While GRAP IV is now removed, measures under GRAP I, II, and III will continue. As per the IMD forecast, this is what could happen for the next 5 days in Delhi
Nitin Gadkari, Union Minister of Road Transport and Highways also highlighted the alarming conditions of Delhi's smog and pollution. He said, "I stay for hardly two days in Delhi, and get an infection," as he spoke on how pollution impacts one's health conditions. However, he did speak on the severity of pollution and highlighted how the transport sector could play a huge role to bring relief to Delhi.
He highlighted that fuel combustion and transport emission leads to most of Delhi pollution.
In an interview with the news agency ANI, the minister also said that his ministry and Central Government are working on several projects and initiatives that will free Delhi from air pollution in the next five years.
Gadkari stated that the Ministry of Road Transport and Highways is undertaking projects worth Rs 1 lakh crore in Delhi to ease traffic congestion. He stated that all these efforts will not only help free Delhi of air pollution but also reduce the country's imports, increase job opportunities, and help farmers.
The minister highlighted that 40% of the air pollution in the National Capital region is due to the burning of fossil fuels. In this regard, the government introduced electric buses in the city and enabled automakers to introduce electric cars and two-wheelers in the country.
He further stated that alternate fuel vehicles, such as those that run on CNG, LPG, and flex fuels (E20), are also being introduced and that all these efforts combined will reduce the city's pollution levels.

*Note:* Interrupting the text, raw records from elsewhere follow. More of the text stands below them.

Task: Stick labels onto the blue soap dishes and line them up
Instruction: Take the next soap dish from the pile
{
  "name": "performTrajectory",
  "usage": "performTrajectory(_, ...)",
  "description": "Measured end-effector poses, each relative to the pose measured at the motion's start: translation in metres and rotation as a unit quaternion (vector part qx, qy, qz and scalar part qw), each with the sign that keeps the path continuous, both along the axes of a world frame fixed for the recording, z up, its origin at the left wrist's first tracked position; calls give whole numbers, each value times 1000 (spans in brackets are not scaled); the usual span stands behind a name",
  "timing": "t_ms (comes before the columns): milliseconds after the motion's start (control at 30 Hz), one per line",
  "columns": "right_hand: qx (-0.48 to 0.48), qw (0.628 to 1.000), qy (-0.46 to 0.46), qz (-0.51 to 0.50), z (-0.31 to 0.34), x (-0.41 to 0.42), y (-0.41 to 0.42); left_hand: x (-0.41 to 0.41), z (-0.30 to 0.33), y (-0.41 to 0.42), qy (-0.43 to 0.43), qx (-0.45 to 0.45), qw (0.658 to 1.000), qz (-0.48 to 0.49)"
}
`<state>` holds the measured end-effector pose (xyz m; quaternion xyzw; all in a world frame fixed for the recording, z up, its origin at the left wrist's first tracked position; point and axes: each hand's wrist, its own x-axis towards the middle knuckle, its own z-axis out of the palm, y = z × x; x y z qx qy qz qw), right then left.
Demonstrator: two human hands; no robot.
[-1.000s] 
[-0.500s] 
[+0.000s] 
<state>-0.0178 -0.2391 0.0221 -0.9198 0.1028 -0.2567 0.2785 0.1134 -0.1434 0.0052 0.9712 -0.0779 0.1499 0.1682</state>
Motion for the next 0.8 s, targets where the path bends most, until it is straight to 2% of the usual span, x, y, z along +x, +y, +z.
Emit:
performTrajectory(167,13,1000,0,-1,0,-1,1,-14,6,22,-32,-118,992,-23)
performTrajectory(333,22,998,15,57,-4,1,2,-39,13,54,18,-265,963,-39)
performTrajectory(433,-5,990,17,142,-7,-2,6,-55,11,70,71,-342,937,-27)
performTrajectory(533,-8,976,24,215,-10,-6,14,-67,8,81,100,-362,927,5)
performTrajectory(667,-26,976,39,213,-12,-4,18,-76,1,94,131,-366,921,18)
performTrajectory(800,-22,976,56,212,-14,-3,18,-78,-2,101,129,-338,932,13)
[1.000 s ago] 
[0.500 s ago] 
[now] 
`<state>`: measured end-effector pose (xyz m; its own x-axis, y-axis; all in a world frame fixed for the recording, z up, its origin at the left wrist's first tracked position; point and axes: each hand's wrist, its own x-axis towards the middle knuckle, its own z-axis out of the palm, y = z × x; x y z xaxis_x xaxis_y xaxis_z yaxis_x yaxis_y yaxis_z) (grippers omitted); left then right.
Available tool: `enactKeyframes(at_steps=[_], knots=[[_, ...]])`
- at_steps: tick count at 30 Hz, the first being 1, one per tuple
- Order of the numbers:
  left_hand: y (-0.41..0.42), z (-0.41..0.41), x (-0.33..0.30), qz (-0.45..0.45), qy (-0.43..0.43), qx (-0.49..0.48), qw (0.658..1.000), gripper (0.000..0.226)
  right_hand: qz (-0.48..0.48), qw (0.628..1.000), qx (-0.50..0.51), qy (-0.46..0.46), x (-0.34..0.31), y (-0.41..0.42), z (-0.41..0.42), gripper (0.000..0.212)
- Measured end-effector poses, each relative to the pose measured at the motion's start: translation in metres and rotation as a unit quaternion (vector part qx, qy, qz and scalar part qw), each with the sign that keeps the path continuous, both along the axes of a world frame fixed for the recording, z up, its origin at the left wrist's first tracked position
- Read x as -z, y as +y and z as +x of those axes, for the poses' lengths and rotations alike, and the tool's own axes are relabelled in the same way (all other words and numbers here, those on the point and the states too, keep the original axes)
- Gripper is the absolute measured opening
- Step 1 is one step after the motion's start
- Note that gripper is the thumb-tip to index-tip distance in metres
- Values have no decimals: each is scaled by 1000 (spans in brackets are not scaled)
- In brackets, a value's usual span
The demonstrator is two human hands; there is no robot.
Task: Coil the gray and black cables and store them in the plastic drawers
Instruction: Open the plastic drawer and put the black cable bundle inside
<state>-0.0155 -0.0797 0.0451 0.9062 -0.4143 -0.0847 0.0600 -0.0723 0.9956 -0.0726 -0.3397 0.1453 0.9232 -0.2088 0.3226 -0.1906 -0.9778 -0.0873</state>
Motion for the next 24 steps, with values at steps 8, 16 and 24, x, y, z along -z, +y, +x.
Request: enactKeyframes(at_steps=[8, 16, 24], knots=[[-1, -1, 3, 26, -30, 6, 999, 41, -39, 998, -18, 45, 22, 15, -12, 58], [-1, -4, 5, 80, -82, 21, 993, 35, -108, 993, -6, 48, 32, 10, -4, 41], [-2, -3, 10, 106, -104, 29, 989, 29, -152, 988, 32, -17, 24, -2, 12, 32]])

Gadkari pointed out that nearly 200 lakh tonnes of rice straw or parali is burnt in Haryana and Punjab, a major cause of air pollution in the Delhi-NCR region. In this regard, the government is setting up 400 plants to convert the rice straw into CNG. At the moment, 60 plants are operational.
The minister also discussed a new project in Panipat in which rice straw is being used to create 1 lakh litres of Ethanol, 1.5 tonnes of bitumen, and 78,000 tonnes of jet fuel.